Information theory has guided the practical communication system design by characterizing the fundamental limits of data communication and compression. This talk will discuss how methodologies originating from information theory can provide similar benefits in learning problems. We show that information-theoretic tools can be used to understand the generalization behavior of learning algorithms, i.e., how a trained machine learning model behaves on unseen data.
We provide an exact characterization of the generalization error for the Gibbs algorithm, which can be viewed as a randomized empirical risk minimization algorithm. We show that the generalization error of the Gibbs algorithm is equal to the symmetrized Kullback-Leibler (KL) information between the input training samples and the output model weights.

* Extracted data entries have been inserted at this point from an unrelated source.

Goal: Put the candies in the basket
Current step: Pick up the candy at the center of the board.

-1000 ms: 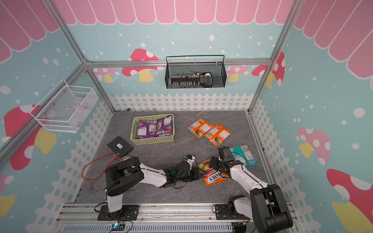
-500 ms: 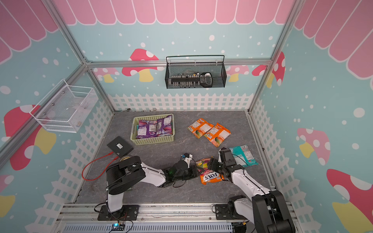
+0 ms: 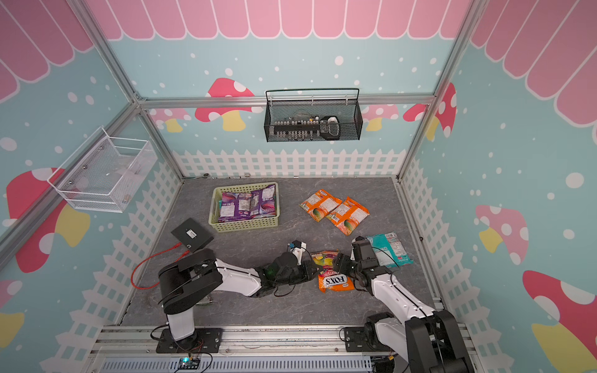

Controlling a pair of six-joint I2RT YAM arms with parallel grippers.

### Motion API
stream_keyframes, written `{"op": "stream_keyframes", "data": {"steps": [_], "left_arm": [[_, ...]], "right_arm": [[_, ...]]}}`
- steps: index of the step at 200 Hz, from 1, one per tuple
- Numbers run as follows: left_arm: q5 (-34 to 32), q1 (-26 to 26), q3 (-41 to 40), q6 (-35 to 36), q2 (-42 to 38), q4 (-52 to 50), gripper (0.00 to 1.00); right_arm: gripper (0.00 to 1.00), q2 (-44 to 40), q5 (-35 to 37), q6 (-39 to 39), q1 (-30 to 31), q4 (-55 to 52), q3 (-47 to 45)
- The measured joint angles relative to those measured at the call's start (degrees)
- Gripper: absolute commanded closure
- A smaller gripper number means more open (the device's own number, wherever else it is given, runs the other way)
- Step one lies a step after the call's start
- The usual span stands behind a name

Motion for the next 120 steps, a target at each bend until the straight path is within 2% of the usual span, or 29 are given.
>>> {"op": "stream_keyframes", "data": {"steps": [54,63,80,120], "left_arm": [[1.14,2.4,5.79,6.84,-6.29,-17.68,1.0],[1.22,2.93,7.85,8.44,-7.45,-21.42,1.0],[1.07,3.87,12.74,11.34,-9.01,-28.68,1.0],[1.09,8.02,22.51,17.79,-13.35,-41.38,1.0]], "right_arm": [[0.11,-0.81,6.01,-3.41,0.0,1.27,12.57],[0.05,-0.55,6.73,-3.87,0.0,2.64,13.92],[0.02,0.79,8.31,-4.59,0.0,4.57,15.58],[0.01,4.74,8.52,-4.68,0.22,9.7,15.1]]}}
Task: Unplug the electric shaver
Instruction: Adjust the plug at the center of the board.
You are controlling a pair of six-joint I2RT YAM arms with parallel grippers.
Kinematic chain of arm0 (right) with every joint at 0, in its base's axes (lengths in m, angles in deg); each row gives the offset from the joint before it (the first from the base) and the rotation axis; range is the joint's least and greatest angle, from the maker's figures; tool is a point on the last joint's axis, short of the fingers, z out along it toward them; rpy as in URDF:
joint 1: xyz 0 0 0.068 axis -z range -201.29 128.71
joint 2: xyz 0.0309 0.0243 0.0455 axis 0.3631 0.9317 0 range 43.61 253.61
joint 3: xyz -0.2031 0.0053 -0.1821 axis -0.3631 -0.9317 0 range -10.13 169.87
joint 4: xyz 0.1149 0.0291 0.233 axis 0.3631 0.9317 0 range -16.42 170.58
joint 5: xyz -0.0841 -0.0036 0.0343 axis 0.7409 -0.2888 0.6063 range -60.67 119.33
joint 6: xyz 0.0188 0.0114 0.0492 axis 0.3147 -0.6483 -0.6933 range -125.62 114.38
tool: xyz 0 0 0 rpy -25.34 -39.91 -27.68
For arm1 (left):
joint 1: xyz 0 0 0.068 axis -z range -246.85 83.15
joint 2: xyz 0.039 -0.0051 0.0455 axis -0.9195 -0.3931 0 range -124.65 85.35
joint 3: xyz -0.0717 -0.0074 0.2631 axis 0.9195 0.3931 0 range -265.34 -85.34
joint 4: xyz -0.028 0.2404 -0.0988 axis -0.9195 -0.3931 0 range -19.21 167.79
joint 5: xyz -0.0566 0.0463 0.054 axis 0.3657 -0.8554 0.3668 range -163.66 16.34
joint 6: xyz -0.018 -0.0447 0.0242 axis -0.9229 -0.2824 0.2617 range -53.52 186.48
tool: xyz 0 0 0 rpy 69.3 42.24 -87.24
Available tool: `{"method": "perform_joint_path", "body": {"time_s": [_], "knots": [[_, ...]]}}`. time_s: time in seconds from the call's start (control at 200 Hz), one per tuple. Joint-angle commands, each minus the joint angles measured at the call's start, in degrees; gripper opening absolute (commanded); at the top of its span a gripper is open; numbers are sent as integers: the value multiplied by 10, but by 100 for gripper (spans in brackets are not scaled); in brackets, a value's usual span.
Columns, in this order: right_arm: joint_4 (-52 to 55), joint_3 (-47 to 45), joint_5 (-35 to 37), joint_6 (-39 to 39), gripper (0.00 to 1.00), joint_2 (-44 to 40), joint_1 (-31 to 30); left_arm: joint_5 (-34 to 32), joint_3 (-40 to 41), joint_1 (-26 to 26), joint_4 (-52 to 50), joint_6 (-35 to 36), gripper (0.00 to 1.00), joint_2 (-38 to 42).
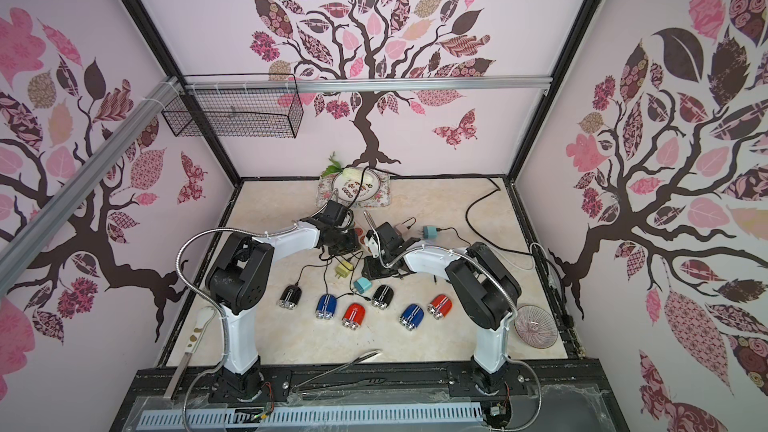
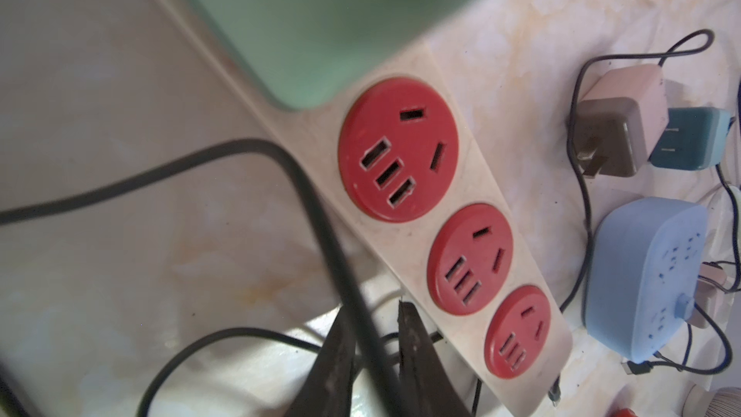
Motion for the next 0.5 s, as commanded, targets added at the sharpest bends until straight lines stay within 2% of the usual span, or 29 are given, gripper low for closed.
{"method": "perform_joint_path", "body": {"time_s": [0.0, 0.495], "knots": [[-7, 14, -16, -1, 33, 15, -5, 6, -34, 2, 13, 1, 23, -16], [-3, -15, -32, -5, 33, 2, -39, 14, -60, 4, 16, -4, 23, -31]]}}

Such an information-theoretic approach is versatile, as we can also characterize the generalization error of the Gibbs-based transfer learning algorithms using the conditional symmetrized KL information. We believe this analysis can guide the choice of transfer learning algorithms and the design of machine learning system in practice.
Yuheng Bu received the B.S. degree (Hons.) in electrical engineering from Tsinghua University in 2014 and the Ph.D. degree in electrical and computer engineering from the University of Illinois at Urbana Champaign in 2019. Since September 2019, he has been a Postdoctoral Research Associate with the Institute for Data, Systems, and Society (IDSS) and the Research Laboratory of Electronics (RLE) at the Massachusetts Institute of Technology. His research interests lie in the intersection of information theory, signal processing, and machine learning.